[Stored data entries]
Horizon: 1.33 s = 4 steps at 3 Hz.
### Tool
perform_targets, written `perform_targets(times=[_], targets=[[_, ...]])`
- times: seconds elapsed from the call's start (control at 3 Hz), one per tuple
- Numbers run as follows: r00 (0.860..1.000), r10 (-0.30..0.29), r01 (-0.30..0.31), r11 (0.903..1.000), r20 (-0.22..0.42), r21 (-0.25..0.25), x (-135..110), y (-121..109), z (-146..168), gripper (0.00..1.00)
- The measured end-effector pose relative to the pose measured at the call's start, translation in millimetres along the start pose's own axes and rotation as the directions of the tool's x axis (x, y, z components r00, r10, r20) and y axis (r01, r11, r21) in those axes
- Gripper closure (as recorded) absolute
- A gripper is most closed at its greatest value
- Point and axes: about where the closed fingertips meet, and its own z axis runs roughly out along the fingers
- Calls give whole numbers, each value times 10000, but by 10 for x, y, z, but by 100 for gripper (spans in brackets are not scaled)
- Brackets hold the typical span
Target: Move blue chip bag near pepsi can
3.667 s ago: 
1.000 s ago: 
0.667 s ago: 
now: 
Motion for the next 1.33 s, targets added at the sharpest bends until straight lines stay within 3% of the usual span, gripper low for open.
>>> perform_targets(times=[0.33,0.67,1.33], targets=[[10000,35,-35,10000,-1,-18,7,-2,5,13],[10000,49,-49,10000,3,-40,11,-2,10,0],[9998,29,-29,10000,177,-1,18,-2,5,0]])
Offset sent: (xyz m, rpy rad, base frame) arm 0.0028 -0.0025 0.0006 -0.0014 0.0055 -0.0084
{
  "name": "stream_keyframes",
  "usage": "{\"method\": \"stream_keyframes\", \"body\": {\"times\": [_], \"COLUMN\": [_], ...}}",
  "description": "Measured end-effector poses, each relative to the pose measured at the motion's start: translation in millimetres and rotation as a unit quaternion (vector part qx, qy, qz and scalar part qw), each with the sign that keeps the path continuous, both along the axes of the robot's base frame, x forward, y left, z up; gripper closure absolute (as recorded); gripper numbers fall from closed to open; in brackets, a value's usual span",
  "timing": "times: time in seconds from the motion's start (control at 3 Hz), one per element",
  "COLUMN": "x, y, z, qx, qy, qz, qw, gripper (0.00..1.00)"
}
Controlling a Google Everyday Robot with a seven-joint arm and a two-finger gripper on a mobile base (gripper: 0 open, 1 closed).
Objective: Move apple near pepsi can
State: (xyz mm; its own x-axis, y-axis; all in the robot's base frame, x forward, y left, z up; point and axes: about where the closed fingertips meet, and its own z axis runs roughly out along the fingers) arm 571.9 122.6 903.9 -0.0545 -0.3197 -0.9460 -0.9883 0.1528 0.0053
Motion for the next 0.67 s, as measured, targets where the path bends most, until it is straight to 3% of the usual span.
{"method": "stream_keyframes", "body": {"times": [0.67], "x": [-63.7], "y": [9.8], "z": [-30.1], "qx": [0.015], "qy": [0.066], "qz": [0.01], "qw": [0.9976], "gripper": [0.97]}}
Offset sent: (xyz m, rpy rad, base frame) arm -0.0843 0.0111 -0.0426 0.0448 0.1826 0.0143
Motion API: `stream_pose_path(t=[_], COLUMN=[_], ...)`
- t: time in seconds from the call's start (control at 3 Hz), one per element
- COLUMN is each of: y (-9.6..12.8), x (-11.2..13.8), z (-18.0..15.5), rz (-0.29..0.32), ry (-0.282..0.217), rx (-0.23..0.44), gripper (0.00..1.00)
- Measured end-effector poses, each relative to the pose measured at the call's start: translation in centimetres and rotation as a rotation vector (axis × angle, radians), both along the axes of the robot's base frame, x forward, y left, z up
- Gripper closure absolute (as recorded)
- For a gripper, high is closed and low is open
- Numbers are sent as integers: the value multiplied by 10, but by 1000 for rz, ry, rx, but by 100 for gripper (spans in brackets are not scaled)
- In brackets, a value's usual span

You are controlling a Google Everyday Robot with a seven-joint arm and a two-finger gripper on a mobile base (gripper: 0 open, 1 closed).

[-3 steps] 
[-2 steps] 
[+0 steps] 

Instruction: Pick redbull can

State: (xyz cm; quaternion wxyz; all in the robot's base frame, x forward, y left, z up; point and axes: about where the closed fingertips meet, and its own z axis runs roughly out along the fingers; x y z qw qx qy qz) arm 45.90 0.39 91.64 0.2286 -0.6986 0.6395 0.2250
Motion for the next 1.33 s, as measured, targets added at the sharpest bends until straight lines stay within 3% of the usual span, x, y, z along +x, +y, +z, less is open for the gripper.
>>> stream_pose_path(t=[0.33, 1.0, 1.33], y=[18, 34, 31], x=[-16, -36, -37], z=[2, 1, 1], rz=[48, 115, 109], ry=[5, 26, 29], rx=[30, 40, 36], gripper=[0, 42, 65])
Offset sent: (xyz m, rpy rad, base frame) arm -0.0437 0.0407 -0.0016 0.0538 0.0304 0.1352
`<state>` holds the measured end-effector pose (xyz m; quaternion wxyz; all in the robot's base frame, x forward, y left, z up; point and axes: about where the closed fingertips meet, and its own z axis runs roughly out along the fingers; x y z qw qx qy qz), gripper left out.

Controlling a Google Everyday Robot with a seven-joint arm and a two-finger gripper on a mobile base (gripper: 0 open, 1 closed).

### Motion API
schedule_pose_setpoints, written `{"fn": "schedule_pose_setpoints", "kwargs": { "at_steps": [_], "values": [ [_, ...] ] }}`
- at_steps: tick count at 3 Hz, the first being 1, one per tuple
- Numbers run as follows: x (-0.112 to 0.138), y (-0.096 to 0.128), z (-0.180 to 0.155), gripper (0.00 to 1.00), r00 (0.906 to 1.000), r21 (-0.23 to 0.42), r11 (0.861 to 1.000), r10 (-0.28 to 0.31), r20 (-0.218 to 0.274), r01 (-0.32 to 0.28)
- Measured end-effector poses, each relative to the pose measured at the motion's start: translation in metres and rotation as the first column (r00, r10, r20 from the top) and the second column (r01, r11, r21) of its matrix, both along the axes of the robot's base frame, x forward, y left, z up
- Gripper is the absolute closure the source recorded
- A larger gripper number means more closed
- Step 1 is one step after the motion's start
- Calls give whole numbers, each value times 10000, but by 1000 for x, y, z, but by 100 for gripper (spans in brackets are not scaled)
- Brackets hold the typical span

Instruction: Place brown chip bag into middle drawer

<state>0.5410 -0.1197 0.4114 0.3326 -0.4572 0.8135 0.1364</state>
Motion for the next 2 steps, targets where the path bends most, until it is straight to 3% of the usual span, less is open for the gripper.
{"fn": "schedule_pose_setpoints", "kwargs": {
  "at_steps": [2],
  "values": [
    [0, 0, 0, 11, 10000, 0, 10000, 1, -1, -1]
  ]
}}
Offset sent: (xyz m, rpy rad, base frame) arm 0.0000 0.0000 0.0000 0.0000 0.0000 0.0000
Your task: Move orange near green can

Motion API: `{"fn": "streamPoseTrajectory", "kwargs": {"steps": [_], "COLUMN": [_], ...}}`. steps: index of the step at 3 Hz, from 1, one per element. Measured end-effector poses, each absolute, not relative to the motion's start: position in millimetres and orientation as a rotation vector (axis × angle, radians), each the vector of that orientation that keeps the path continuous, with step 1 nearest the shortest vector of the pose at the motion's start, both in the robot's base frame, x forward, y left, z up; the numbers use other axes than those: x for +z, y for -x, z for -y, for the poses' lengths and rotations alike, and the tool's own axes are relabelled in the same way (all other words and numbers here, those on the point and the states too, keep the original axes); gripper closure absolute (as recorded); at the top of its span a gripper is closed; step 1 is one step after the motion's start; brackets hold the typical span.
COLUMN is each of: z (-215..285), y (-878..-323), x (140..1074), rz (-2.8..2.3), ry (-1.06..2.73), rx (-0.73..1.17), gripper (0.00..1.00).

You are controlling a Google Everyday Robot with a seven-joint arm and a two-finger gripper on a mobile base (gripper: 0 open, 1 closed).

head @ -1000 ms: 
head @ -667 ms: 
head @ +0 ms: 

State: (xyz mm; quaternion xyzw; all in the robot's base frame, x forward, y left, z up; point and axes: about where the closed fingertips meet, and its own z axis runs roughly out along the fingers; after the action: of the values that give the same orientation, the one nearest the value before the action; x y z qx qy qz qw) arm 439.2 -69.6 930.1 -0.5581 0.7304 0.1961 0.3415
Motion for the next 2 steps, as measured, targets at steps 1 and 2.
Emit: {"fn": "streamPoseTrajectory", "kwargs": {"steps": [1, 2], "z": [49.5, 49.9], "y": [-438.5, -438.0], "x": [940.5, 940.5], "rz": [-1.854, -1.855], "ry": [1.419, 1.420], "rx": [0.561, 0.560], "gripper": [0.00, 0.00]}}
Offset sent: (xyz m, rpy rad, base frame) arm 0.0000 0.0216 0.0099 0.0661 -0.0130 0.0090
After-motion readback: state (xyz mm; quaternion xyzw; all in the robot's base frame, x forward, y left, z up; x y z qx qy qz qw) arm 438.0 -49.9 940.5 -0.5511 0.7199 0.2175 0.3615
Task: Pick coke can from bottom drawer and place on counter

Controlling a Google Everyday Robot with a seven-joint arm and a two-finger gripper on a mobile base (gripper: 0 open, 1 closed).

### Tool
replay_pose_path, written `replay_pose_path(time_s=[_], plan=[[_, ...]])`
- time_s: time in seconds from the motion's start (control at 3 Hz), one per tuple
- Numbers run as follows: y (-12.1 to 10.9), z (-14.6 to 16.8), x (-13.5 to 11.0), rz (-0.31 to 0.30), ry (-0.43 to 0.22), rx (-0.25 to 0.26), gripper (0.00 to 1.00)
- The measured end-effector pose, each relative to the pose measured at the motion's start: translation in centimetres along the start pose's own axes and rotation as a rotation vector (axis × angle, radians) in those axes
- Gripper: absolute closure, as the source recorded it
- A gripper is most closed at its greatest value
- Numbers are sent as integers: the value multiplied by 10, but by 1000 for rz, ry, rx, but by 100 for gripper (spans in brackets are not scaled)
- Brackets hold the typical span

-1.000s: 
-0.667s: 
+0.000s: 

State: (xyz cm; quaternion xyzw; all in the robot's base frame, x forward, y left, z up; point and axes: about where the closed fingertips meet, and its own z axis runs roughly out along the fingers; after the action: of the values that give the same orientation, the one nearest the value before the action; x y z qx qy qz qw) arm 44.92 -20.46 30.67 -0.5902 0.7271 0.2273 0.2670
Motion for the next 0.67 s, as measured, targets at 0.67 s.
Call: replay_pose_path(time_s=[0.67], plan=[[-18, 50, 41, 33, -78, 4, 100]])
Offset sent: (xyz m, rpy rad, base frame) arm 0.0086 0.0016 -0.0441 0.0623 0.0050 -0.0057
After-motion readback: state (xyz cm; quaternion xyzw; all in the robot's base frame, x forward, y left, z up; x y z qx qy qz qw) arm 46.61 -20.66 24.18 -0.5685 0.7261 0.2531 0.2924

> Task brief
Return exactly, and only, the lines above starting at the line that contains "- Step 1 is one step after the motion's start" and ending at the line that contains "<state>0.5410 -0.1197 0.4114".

> Reply to the exercise
- Step 1 is one step after the motion's start
- Calls give whole numbers, each value times 10000, but by 1000 for x, y, z, but by 100 for gripper (spans in brackets are not scaled)
- Brackets hold the typical span

Instruction: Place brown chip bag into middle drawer

<state>0.5410 -0.1197 0.4114 0.3326 -0.4572 0.8135 0.1364</state>

No more output remains.